How does the ruby interperter parse double quoted strings - ruby

Background:
I am implementing a language similar to Ruby, called Sapphire, as a way to try out some Ideas I have on concurrency in programming languages. I am trying to copy Ruby's double quoted strings with embedded code which I find very useful as a programmer.
Question:
How do any of the Ruby interpreters turn a double quotes string with embedded code into and AST?
eg:
puts "The value of foo is #{#foo}."
puts "this is an example of unmatched braces in code: #{ foo.go('}') }"
Details:
The problem I have is how to decide which } closes the code block. Code blocks can have other braces within them and with a little effort they can be unmatched. The lexer can find the beginning of a code block in a string, but without the aid of the parser, it cannot know for sure which character is the end of that block.
It looks like Ruby's parse.y file does both the lexing and parsing steps, but reading that thing is a nightmare it is 11628 lines long with no comments and lots of abbr.

True, Yacc files can be a bit daunting to read at first and parse.y is not the best file to start with. Have you looked at the various string production rules? Do you have any specific questions?
As for the actual parsing, it's indeed not uncommon that lexers do also parse numeric literals and strings, see e.g. the accepted answer to a similar question here on SO. If you approach things this way, it's not too hard to see how to go about it. Hitting #{ inside a string, basically starts a new parsing context that gets parsed as an expression again. This means that the first } in your example can't be the terminating one for the interpolation, since it's part of a literal string within the expression. Once you reach the end of the expression (keep in mind expression separators like ;), the next } is the one you need.
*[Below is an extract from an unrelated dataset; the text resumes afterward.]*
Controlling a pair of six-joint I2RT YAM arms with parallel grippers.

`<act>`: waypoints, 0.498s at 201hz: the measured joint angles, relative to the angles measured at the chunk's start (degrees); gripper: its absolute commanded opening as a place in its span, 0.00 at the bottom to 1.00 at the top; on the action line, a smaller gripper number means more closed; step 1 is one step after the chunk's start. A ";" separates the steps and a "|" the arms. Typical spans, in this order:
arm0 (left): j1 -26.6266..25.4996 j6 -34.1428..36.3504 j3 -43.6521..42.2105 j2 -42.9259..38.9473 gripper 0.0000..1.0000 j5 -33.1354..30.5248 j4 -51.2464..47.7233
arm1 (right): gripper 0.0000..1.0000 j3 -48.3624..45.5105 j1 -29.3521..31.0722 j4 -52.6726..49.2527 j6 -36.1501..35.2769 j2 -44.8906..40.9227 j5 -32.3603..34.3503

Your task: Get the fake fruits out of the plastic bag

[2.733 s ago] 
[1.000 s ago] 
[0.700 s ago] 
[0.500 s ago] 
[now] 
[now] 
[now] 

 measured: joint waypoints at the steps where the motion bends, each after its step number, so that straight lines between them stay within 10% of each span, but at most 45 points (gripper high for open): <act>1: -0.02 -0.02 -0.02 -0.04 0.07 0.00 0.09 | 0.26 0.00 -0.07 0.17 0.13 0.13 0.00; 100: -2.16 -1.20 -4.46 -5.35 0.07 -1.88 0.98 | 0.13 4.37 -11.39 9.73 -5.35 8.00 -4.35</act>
This is not a complete answer, but I leave it in hopes that it might be useful either to me or one who follows me.
Matz gives a pretty detailed rundown of the yylex() function of parse.y in chapter 11 of his book. It does not directly mention strings, but it does describe how the lexer uses lex_state to resolve several locally ambiguous constructs in Ruby.
A reproduction of an English translation of this chapter can be found here.
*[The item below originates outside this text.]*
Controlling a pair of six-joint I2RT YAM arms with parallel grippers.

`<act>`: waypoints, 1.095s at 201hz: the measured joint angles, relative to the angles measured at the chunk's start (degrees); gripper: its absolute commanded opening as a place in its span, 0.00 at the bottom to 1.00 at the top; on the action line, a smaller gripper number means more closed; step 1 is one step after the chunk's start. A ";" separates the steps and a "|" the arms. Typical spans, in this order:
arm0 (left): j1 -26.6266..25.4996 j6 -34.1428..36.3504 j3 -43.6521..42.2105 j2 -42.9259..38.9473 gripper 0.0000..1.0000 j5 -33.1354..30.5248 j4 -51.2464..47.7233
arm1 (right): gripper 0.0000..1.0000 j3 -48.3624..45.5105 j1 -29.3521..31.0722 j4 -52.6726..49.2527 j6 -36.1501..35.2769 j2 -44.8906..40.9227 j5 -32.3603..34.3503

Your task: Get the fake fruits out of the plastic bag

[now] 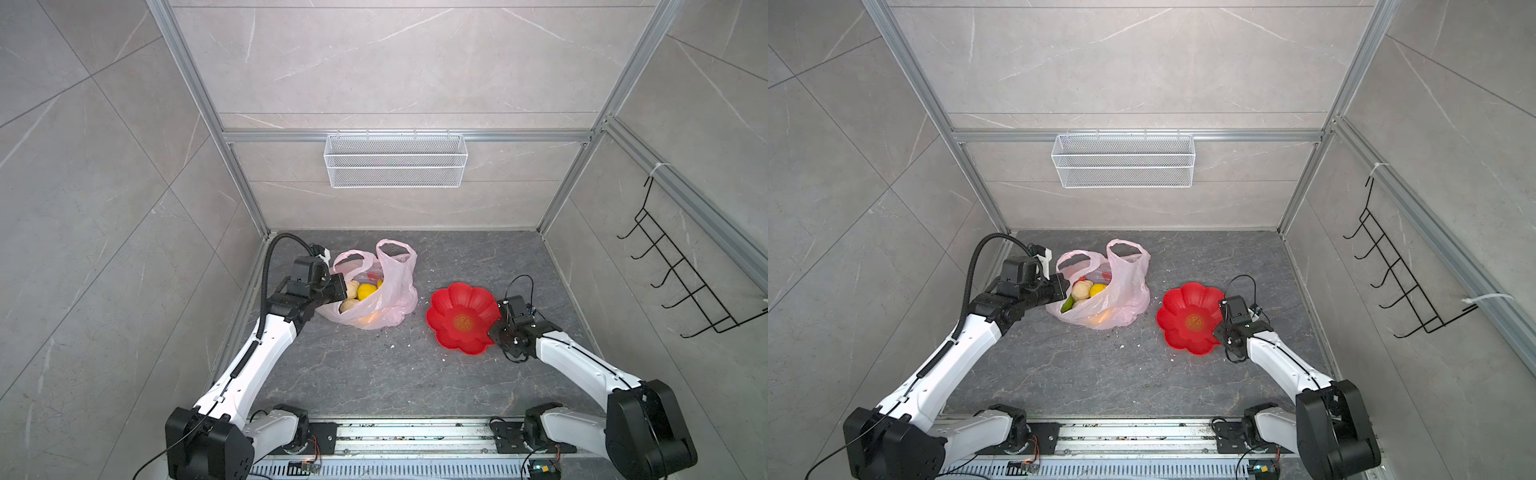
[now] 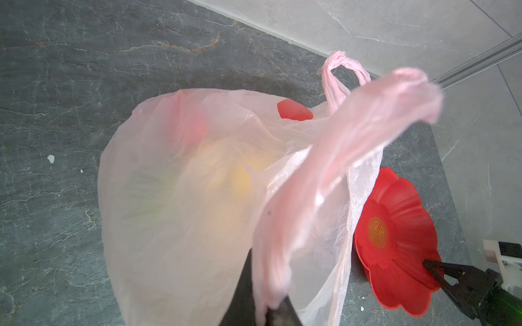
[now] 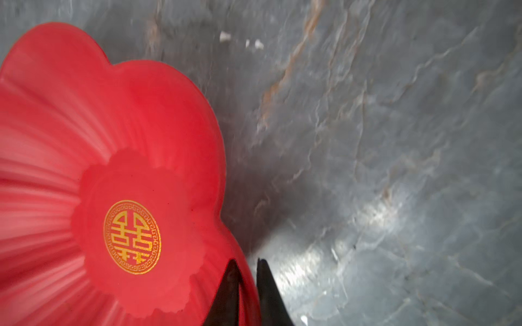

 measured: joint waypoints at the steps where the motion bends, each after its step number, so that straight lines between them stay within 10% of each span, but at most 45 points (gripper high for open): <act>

Please bear in mind that they don't have to (create an AST at compile time).
Ruby strings can be assembled at runtime and will interpolate correctly. Therefore all the parsing and evaluation machinery has to be available at runtime. Any work done at compile time in that sense could be considered an optimisation.
So why does this matter? Because there are very effective stack-based techniques for parsing and evaluating expressions that do not create or decorate an AST. The string is read (parsed) from left to right, and as embedded tokens are encountered they are either evaluated or pushed on a stack, or cause stack contents to be popped and evaluated.
This is a simple technique to implement provided the expressions are relatively simple. If you really want the full power of the language inside every string, then you need the full compiler at runtime. Not everyone does.
Disclosure: I wrote a commercial language product that does exactly this.

Dart also supports expressions interpolated into strings like Ruby, and I've skimmed a few parsers for it. I believe what they do is define separate tokens for a string literal preceding interpolation and a string literal at the end. So if you tokenize:
"before ${the + expression} after"
You would get tokens like:
STRING_START "before "
IDENTIFIER the
PLUS
IDENTIFIER expression
STRING " after"
Then in your parser, it's a pretty straightforward process of handling STRING_START to parse the interpolated expression(s) following it.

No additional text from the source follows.